Sem polícia, moradores se mobilizam
Por conta da falta de policiais e outros agentes de segurança nas ruas, a própria população civil tem se organizado para tentar garantir o mínimo de ordem em algumas esferas sociais. Eles tentam, por exemplo, organizar o trânsito em algumas ruas da capital, precarizado também por conta da destruição de semáforos durante os protestos.

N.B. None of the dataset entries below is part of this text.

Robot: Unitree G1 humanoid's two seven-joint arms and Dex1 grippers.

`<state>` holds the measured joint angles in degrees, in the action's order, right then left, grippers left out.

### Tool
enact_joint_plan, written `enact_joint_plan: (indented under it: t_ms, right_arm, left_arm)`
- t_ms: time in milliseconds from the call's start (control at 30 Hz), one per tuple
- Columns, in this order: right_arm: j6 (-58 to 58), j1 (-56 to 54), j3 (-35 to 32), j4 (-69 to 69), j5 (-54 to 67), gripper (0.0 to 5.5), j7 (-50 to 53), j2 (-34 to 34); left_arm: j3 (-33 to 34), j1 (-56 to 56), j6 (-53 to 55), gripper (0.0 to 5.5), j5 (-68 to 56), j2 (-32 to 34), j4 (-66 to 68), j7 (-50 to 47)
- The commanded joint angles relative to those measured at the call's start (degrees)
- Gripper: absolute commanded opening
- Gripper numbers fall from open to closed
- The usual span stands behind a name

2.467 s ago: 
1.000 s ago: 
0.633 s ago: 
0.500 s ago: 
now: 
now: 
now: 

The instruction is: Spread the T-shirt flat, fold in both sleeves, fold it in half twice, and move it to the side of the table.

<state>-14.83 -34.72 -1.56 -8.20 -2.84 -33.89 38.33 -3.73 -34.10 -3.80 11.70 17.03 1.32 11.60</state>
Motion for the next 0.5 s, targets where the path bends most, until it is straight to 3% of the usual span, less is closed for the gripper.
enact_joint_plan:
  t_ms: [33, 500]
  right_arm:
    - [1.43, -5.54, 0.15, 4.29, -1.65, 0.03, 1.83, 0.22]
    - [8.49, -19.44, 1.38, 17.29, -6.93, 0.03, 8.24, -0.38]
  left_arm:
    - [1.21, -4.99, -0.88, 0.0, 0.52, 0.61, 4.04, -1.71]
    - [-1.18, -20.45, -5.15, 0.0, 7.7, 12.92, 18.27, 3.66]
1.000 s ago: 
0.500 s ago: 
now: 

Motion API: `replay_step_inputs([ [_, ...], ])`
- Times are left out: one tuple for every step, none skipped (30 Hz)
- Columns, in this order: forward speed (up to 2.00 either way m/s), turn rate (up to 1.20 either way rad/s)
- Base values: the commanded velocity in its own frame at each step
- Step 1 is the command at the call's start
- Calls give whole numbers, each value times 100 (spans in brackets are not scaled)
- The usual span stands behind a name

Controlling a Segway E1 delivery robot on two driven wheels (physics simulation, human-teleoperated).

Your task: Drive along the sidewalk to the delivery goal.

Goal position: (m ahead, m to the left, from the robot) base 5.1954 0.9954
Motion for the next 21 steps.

“Não existe nenhuma lei neste momento contra carros ou outros veículos se estes não seguirem as regras de segurança. É um problema porque as pessoas não estão conscientes do perigo e não estão vigilantes”, explica Fahim, membro de um dos grupos de voluntários, atuando com guarda improvisado em um cruzamento movimentado da capital.
Assim como ele, o estudante Lima Akter Mim, de 22 anos, usa colete amarelo e apito na boca desde segunda-feira e também tenta organizar o vai e vem de veículos. “Não há mais polícia lidando com o trânsito. É por isso que nós, estudantes, estamos substituindo a sinalização. Todos nos respeitam e apreciam o que fazemos (…) As pessoas nos apoiam com água, comida e nos ajudam em tudo. Não temos preocupações ou problemas”.
“Os estudantes cumprem suas missões sob o sol. Dissemos a nós mesmos que era o melhor para dar a eles”, disse um homem ao entregar um guarda-chuva aos “policiais improvisados”. Os moradores dizem que querem fazer a sua parte para construir o que chamam de “um novo Bangladesh”.